Антон, стараясь не показать вида, сосредоточился:

– Значит, вы с Моховым вчера были у Галины?

– Был, с Пашкой… Когда вещички собирал, ключ от гаража в кармане остался. Ну а зачем он мне? Решил отнести. Мохова за компанию позвал, чтобы соседки языки не чесали, дескать, похаживает Сергей к бывшей женушке…

Бирюков посмотрел Тюменцеву в глаза:

– Так вот, Сергей, Галина говорит, что ключ от гаража вы ей не отдавали.

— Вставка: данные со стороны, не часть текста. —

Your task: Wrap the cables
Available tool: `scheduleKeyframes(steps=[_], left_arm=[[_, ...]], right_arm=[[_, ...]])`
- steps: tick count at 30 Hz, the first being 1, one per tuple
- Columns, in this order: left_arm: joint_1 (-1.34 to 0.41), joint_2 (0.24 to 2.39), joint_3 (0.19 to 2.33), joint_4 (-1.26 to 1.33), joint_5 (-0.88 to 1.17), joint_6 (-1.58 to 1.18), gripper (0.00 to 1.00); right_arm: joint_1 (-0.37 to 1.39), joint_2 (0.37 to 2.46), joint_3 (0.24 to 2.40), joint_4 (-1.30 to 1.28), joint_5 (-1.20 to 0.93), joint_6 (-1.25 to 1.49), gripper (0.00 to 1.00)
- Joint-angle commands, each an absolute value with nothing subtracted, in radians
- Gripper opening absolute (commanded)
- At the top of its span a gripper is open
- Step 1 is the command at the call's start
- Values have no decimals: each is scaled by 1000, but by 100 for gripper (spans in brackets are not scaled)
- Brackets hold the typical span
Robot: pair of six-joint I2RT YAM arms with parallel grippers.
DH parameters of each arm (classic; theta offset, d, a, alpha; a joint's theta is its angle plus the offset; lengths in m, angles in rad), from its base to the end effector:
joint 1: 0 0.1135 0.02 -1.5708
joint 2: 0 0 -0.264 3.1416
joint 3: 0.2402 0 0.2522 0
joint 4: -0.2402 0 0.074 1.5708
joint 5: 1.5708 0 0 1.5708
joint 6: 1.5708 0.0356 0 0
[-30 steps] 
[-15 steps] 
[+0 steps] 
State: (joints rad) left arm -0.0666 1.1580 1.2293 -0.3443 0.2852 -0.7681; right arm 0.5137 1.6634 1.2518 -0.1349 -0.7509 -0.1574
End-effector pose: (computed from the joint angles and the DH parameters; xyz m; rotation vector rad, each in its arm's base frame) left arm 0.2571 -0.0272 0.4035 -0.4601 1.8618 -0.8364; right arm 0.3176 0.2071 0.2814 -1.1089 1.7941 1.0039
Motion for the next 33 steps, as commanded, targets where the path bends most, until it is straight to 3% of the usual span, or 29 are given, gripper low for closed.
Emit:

– Почему не отдавал? – удивился Тюменцев. – При Мохове и при той размалеванной девице лично в руки Галине отдал. Правда, Галина была заметно выпивши, может, забыла. – И сразу спросил: – Вы насчет угона мотоцикла?

– Хочу выяснить…

– Позапрошлую ночь ключ у меня был, – с прежней непосредственностью сказал Тюменцев.

– А не у вашего друга?

– У какого?

– Скажем, у Мохова.

– Зачем Пашке ключ? Пашка в ту ночь работал. Утром его сменил Исаков, а последнюю ночную смену крутил баранку я. Вот отоспался немного да за физику сел… – На лице Тюменцева появилось такое выражение, словно его осенила внезапная догадка. – Думаете, Мохов опять за старое взялся? Нет! Пашка теперь совсем другим стал. Честное слово!

– Давно с ним знакомы?

– Мы – друзья по несчастью. Когда Пашку первый раз судили, я тоже чуть было за компанию не загремел. На угнанном мотоцикле разок прокатился. – Тюменцев смущенно опустил глаза и вдруг стал оправдываться: – Нет, честное комсомольское, ключ Галине при свидетелях отдавал!

– Куда она его положила? – быстро спросил Антон.